New York Unerwartet gute Wirtschaftsdaten haben bei US-Anlegern für etwas Zuversicht gesorgt und der Wall Street am Donnerstag leichte Gewinne beschert.

In der zurückliegenden Woche haben so wenige Amerikaner erstmalig einen Antrag auf Arbeitslosenhilfe gestellt wie seit zwei Monaten nicht mehr. Da die US-Wirtschaft zu 70 Prozent vom privaten Konsum abhängt, werden gute Anzeichen vom Arbeitsmarkt an der Börse besonders begrüsst.

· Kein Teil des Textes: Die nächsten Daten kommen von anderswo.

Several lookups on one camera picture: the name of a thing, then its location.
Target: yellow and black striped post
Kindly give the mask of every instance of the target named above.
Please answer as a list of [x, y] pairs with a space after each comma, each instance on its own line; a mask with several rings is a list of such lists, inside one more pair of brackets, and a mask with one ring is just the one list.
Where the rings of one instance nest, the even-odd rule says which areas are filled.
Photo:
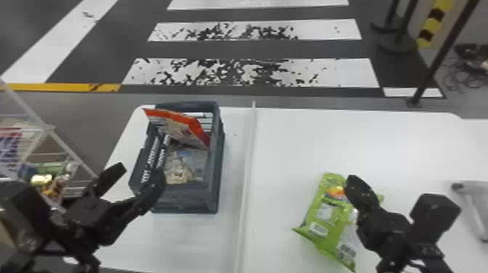
[[441, 29], [442, 20], [452, 9], [454, 0], [435, 0], [427, 20], [418, 34], [417, 43], [419, 47], [431, 46], [436, 33]]

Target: yellow line
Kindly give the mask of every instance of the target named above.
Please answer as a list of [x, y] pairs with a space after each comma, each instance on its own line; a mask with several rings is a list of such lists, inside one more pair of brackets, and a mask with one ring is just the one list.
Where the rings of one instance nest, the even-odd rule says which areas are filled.
[[8, 83], [15, 91], [47, 92], [117, 92], [121, 85], [115, 83]]

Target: snack package
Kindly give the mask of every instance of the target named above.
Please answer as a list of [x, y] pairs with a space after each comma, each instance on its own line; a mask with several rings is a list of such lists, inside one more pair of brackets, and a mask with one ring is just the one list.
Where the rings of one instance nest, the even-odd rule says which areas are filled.
[[203, 182], [208, 151], [170, 147], [164, 168], [168, 184]]
[[344, 194], [346, 179], [326, 173], [301, 226], [293, 231], [312, 241], [317, 250], [355, 272], [357, 210]]
[[172, 139], [198, 149], [208, 150], [210, 147], [210, 136], [204, 132], [197, 118], [162, 109], [144, 111], [160, 134], [168, 134]]

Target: stanchion base
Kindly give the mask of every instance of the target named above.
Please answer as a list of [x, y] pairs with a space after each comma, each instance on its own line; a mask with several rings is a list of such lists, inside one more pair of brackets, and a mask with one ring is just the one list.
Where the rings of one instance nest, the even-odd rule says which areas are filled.
[[381, 48], [394, 54], [409, 54], [417, 50], [417, 41], [412, 39], [409, 35], [405, 35], [400, 43], [395, 42], [396, 37], [396, 33], [381, 35]]
[[392, 33], [400, 29], [402, 19], [398, 16], [393, 18], [393, 22], [385, 24], [385, 17], [378, 16], [371, 21], [371, 28], [377, 33]]
[[422, 108], [422, 103], [418, 102], [417, 104], [412, 103], [412, 98], [409, 97], [408, 99], [405, 100], [405, 103], [407, 104], [408, 108], [414, 108], [414, 109], [421, 109]]

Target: white table
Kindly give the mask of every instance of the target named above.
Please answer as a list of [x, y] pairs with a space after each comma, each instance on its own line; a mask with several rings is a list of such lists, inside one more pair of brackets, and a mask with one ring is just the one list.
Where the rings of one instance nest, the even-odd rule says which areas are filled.
[[[348, 272], [290, 230], [301, 223], [323, 172], [359, 175], [386, 196], [384, 208], [405, 215], [424, 192], [446, 194], [463, 208], [450, 184], [488, 180], [471, 133], [454, 115], [258, 109], [246, 167], [253, 111], [221, 111], [227, 141], [220, 212], [148, 213], [115, 245], [97, 251], [103, 266], [157, 273], [232, 272], [233, 266], [235, 273]], [[131, 196], [127, 180], [146, 125], [137, 108], [107, 163], [120, 161], [129, 170], [108, 192], [109, 200]], [[455, 273], [488, 268], [488, 245], [471, 227], [462, 213], [439, 242]], [[362, 249], [357, 271], [375, 272], [378, 261]]]

Zudem verringerte sich das US-Aussenhandelsdefizit im Juli deutlicher als erwartet, da die Exporte auf das höchste Niveau seit August 2008 stiegen. Im Verlauf wurden die Indizes gebremst durch den sinkenden Ölpreis und einen Bericht, die Deutsche Bank prüfe eine milliardenschwere Kapitalerhöhung. Der Dow-Jones-Index der Standardwerte pendelte im Verlauf zwischen einem Hoch von 10'476 und einem Tief von 10'386 Punkten. Er schloss 0,3 Prozent höher bei 10'415 Zählern. Der breiter gefasste S&P-500-Index kletterte 0,5 Prozent auf 1104 Stellen. Die Technologiebörse Nasdaq legte 0,3 Prozent auf 2236 Zähler zu.